■ Recorded information
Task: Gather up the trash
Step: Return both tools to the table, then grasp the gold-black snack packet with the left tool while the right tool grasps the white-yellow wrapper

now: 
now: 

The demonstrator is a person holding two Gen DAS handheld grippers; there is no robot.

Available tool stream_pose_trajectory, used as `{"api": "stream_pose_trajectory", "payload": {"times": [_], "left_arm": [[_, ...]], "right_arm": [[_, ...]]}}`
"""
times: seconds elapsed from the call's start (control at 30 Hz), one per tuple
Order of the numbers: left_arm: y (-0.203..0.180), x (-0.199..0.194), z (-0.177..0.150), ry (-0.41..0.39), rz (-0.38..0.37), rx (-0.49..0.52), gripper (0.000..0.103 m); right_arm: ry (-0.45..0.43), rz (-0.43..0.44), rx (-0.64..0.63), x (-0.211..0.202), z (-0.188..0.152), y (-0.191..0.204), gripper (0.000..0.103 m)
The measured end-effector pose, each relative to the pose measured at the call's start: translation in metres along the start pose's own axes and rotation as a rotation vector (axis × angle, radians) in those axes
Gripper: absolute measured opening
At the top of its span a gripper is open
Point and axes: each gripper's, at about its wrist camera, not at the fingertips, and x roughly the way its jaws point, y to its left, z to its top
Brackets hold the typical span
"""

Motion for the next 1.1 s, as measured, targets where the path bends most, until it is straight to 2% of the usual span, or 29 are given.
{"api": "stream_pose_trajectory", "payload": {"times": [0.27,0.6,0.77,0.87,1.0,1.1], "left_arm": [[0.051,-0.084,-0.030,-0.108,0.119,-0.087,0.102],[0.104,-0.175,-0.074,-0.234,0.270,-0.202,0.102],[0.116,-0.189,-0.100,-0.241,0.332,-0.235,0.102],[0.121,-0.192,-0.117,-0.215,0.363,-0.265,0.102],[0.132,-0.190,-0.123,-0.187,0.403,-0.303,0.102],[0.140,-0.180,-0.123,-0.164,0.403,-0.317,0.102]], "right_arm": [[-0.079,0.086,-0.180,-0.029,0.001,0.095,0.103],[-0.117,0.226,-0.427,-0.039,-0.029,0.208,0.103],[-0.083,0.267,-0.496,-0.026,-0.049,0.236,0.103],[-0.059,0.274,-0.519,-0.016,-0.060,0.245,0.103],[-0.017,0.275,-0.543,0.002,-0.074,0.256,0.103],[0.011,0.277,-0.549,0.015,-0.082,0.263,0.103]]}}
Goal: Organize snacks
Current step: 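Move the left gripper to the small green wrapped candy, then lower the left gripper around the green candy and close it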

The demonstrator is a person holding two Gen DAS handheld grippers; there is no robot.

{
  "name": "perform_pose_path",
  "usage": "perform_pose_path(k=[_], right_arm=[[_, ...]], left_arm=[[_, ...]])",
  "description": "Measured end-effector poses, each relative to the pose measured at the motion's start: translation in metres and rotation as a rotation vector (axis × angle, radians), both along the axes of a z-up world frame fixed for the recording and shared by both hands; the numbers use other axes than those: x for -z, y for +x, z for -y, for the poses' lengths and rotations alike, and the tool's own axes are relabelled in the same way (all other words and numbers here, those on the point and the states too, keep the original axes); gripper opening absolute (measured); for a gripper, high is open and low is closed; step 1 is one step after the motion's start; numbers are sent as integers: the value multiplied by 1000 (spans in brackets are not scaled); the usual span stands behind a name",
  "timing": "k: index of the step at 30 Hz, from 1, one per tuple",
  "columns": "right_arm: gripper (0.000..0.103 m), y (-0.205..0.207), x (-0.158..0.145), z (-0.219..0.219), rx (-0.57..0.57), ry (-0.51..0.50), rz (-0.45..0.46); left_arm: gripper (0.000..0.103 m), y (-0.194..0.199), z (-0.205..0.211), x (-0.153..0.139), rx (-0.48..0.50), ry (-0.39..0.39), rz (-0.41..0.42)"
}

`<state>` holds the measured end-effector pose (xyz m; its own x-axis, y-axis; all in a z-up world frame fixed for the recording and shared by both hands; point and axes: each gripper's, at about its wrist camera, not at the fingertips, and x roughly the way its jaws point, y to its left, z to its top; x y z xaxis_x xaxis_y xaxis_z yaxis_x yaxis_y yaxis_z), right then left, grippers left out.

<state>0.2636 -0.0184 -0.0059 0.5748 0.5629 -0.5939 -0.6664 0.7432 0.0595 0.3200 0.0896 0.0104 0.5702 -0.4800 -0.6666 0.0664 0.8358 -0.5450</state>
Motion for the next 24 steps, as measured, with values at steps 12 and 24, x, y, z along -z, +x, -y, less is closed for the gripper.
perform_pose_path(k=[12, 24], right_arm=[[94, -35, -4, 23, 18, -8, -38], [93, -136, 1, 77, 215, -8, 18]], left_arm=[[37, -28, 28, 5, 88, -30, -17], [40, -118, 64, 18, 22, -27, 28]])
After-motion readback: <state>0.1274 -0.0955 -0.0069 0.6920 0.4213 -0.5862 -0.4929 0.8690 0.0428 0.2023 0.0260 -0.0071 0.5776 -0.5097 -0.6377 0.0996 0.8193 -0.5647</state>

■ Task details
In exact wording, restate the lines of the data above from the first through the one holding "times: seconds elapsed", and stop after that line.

■ Output of the exercise
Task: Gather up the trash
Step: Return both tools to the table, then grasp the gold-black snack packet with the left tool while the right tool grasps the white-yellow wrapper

now: 
now: 

The demonstrator is a person holding two Gen DAS handheld grippers; there is no robot.

Available tool stream_pose_trajectory, used as `{"api": "stream_pose_trajectory", "payload": {"times": [_], "left_arm": [[_, ...]], "right_arm": [[_, ...]]}}`
"""
times: seconds elapsed from the call's start (control at 30 Hz), one per tuple

The answer was given in full.